The coefficient list represents:
$$a_0 + a_1 q + a_2 q^2 + \cdots$$
Reusing colours
If we reuse an existing frontier colour, the number of choices is fixed, so we simply copy the polynomial.
New colour
If there are currently $m$ active colours on the frontier, then introducing a new colour contributes:
$$(q-m)$$
Hence:
add_q_minus_m_mul(...)
implements multiplication by $(q-m)$.
Interpolation
Since $S(n)$ has degree $91$, values at $0..91$ uniquely determine it.
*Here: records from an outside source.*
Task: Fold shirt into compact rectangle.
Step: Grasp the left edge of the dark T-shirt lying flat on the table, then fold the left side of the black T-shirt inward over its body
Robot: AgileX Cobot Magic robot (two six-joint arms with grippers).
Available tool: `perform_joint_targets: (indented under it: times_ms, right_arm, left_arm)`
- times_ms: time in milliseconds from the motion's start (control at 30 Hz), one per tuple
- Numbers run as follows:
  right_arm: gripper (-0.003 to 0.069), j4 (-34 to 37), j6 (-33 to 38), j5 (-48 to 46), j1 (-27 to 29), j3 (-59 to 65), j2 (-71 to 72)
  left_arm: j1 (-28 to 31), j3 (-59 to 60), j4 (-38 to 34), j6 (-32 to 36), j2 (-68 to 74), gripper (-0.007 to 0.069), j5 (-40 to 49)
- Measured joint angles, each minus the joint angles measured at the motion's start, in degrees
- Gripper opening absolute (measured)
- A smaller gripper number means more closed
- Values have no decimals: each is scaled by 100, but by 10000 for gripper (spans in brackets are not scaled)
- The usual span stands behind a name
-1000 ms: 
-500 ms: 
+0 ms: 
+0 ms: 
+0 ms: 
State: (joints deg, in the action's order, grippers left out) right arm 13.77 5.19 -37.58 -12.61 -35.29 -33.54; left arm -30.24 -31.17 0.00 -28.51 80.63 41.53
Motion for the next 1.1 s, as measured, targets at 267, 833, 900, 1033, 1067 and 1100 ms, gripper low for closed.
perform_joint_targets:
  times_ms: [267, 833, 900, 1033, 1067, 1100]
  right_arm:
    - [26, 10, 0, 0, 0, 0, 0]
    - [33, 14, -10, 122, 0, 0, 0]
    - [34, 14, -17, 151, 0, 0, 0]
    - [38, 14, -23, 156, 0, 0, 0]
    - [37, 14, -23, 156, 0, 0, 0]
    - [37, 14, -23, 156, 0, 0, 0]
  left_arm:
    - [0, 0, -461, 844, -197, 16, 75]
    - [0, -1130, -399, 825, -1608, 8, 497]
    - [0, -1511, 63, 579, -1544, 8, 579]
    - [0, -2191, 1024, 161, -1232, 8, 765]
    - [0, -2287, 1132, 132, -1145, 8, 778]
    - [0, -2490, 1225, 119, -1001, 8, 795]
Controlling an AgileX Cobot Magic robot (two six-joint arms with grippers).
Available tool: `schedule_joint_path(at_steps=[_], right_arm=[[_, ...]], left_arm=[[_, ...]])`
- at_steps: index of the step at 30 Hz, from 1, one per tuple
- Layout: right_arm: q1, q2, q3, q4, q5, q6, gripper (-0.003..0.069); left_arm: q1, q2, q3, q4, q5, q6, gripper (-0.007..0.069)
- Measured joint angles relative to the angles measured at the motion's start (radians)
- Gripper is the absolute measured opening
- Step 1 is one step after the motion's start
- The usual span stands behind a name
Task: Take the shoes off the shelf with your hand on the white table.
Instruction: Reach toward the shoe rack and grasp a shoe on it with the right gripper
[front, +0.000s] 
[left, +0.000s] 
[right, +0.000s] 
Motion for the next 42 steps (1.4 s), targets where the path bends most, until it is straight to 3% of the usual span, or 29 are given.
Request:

lagrange_eval() evaluates that polynomial at
$$n = 1112131415$$
modulo $10^9+7$.
4. Verification
The program reproduces all given checks:
- $F(2,2,3)=18$
- $F(2,2,20)=130340$
- $F(3,4,6)=102923670$
- $S(4,4,15)\equiv325951319\pmod{10^9+7}$
Therefore the implementation is consistent with the statement.